— Data extract —

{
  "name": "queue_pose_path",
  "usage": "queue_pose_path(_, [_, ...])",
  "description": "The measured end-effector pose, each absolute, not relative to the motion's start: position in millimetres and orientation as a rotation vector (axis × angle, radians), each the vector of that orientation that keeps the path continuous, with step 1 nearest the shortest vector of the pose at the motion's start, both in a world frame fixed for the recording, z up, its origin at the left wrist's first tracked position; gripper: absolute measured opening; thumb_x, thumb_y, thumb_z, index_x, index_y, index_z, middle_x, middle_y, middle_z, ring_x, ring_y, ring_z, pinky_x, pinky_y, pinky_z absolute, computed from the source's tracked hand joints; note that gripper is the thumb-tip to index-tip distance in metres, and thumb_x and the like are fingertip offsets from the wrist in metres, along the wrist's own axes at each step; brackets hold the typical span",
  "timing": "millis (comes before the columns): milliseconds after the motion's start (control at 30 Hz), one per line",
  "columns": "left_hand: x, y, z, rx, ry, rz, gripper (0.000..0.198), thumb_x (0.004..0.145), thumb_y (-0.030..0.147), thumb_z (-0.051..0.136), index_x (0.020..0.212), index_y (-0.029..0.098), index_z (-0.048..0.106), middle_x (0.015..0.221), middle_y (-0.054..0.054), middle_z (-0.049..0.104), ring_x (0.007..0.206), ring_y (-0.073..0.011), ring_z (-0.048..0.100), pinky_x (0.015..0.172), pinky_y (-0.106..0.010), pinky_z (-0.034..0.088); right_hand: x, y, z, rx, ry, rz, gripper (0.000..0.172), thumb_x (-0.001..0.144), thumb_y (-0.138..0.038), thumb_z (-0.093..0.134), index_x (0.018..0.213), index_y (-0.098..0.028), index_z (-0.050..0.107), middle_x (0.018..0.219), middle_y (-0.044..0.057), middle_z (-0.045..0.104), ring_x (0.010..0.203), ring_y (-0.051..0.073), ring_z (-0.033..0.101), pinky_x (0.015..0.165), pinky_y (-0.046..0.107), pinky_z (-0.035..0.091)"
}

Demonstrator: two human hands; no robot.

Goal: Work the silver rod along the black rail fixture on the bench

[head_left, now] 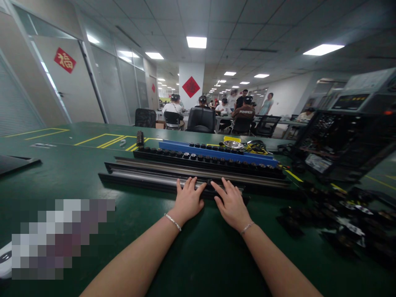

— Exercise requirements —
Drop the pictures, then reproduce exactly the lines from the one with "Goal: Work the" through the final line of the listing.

— Exercise result —
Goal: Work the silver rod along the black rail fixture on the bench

[head_left, now] 

There is nothing more to the exercise.